__About this task__: Only the number is wanted: state how many lines of the data below contain the word "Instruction".

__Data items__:
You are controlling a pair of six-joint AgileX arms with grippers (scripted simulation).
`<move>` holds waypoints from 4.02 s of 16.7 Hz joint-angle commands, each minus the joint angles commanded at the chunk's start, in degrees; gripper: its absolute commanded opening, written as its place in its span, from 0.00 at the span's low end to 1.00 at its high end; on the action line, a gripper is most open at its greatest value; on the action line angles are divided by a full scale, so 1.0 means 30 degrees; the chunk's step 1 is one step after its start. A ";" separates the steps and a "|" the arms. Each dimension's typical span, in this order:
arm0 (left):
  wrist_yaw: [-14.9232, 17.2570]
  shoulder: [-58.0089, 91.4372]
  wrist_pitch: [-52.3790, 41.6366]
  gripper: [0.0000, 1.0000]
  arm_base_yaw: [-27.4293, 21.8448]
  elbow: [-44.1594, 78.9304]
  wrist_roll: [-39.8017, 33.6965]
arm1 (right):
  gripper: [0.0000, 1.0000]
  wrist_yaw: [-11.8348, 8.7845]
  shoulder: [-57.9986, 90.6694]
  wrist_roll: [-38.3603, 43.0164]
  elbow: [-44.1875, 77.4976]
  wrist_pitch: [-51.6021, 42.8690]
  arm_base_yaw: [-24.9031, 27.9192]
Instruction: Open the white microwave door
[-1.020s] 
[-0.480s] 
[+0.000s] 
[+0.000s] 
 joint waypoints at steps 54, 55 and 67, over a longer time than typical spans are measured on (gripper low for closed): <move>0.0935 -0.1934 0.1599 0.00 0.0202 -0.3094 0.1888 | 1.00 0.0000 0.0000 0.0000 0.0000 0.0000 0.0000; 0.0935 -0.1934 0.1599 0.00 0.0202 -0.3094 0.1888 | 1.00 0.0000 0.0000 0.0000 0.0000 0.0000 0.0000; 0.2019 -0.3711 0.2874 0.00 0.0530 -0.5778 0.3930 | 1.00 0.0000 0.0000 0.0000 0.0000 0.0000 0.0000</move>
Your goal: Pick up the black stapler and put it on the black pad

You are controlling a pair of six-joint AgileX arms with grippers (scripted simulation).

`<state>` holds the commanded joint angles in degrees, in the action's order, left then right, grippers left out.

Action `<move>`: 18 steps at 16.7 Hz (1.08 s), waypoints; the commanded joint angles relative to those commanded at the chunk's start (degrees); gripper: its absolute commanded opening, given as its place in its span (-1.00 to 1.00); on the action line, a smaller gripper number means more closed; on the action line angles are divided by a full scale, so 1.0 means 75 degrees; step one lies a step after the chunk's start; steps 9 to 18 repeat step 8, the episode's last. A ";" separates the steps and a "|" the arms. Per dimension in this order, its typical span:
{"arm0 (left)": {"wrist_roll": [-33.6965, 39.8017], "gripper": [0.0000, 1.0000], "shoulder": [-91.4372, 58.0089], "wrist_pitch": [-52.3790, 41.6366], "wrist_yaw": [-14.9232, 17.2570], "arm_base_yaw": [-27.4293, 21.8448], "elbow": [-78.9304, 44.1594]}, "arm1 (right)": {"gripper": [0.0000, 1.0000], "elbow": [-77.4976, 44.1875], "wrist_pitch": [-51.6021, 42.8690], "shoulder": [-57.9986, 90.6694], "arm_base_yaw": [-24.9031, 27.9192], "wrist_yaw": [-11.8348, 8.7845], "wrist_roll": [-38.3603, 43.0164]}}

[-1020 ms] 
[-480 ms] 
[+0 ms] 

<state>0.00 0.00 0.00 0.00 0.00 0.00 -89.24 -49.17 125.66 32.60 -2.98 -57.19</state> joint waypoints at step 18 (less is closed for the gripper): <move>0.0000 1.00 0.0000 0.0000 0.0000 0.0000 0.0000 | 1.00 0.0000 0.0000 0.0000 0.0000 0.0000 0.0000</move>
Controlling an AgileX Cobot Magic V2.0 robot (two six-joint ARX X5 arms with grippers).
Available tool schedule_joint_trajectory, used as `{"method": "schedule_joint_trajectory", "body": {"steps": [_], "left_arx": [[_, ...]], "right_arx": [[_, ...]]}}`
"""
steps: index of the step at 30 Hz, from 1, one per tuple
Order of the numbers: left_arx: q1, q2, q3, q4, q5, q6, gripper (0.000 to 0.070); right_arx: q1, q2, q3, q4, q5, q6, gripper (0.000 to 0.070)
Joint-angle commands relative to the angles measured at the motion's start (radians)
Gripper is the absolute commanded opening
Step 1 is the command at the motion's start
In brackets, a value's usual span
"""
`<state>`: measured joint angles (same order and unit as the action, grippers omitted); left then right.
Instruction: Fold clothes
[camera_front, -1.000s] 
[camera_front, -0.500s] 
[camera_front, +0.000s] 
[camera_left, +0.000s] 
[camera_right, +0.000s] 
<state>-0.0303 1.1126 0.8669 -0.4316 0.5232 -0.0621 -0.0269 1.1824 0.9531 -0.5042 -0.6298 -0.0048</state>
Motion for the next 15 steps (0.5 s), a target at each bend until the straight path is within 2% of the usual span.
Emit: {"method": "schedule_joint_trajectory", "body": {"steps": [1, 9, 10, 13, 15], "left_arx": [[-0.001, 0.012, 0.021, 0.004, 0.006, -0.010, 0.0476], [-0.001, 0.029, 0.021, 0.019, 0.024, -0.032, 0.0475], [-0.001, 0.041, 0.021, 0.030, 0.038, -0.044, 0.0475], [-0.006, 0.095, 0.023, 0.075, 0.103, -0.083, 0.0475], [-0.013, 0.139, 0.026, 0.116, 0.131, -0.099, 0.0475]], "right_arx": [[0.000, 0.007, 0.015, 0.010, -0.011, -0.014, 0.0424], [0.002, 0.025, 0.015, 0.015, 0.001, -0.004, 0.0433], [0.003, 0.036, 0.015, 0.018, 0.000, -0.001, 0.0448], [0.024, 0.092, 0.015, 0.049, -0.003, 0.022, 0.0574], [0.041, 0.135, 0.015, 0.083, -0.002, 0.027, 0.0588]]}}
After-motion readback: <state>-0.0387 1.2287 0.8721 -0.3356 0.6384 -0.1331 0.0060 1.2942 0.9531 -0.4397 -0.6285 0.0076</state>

__Solved problem__: 2